A clearer role for rapid climate change in suppressing reef building comes from the Permian -Triassic extinction event (~251 Ma) that continued through the Early Triassic. The climate warmed very rapidly at the end of the Permian and the Early Triassic was characterized by a great deal of upheaval and climatic instability (Kiessling and Simpson 2011; Sun et al. 2012). As a result, reef building was substantially suppressed during this interval. Once the climate began to stabilize during the Middle Triassic, the first scleractinian reefs rapidly burst onto the scene and were extremely successful throughout the Triassic. Reefs were again devastated by the Triassic-Jurassic extinction events (~200 Ma) and rapid global warming is similarly implicated as tropical taxa were more severely affected than were non-tropical ones (Kiessling and Aberhan 2007). Throughout the earliest Jurassic, reefs and corals were concentrated toward the mid-latitudes, suggesting an escape from heat (Flügel and Kiessling 2002; Lathuilière and Marchal 2009; Kiessling and Simpson 2011).

Additional reef crises occurred during the Early Jurassic (~183 Ma) and the Paleocene -Eocene (~56 Ma). Temperature changes during the latter were among the most rapid in the geologic record (Kiessling and Simpson 2011) and some have proposed this event as an analogue to twenty-first century climate change . Not every variation in the climate was associated with declines in reef building, nor has every period of relatively rapid climate change brought about a reef crisis. The question then becomes, how much climate change can reef builders cope with via migration , acclimatization , and adaptation , and at what point does it exceed these capabilities, leading to a reef crisis?

An instructive example comes from the geologically recent past. During the Eemian interglacial period (~130,000–115,000 years ago) the climate was warmer than during our present interglacial (the Holocene ), by perhaps 2–3 °C. This warmth was likely driven by differences in orbital forcing , particularly at high latitudes. Annual mean temperatures at low latitudes appear to have been only slightly warmer than present-day temperatures—perhaps 0.7 °C warmer (McKay et al. 2011)—though seasonality was higher due to changes in orbital forcing (Winter 2003). Sea level was ~6 m higher than today, largely due to the retreat of the Greenland ice sheet, but coral reefs flourished as they have during the Holocene.

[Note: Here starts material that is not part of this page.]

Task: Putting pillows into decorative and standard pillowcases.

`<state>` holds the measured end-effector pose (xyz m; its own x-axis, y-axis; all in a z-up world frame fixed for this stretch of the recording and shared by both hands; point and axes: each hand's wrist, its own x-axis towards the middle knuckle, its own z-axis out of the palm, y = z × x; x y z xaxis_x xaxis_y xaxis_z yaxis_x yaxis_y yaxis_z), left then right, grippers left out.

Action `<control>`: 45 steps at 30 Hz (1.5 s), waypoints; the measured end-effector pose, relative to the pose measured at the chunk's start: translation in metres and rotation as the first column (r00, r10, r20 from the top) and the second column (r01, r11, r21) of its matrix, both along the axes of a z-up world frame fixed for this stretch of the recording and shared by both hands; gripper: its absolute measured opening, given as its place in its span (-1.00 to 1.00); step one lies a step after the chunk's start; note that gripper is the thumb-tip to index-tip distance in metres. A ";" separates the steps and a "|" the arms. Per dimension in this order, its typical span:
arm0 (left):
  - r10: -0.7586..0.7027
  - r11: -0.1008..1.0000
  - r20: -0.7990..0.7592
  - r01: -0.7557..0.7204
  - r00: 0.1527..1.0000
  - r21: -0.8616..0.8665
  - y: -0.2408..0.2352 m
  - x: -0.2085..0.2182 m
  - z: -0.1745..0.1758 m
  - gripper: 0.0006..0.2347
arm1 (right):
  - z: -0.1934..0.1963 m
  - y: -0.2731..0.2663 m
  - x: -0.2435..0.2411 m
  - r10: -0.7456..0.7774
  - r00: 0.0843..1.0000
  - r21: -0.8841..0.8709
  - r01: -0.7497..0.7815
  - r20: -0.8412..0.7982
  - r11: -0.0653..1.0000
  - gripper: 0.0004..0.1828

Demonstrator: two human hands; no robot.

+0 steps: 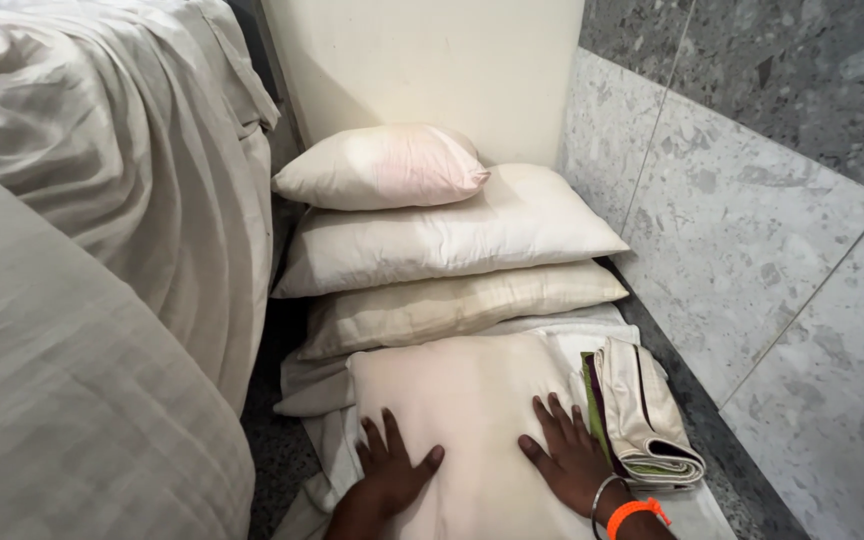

Indeed, reefs and tropical coral species spread to higher latitudes than during the present interglacial (Greenstein and Pandolfi 2008). What is perhaps most striking about the Eemian is that not only did coral reefs persist, but coral species distributions changed rapidly. Many tropical and subtropical corals spread further toward the poles than during the Holocene, but some taxa became rare or disappeared in the equatorial zones (Kiessling et al. 2012). Hence, the reef response to the Eemian interglacial was one of continued growth , facilitated by adaptation /acclimatization in situ as well as migration to higher latitudes by species that were unable to cope with the warm, equatorial temperatures.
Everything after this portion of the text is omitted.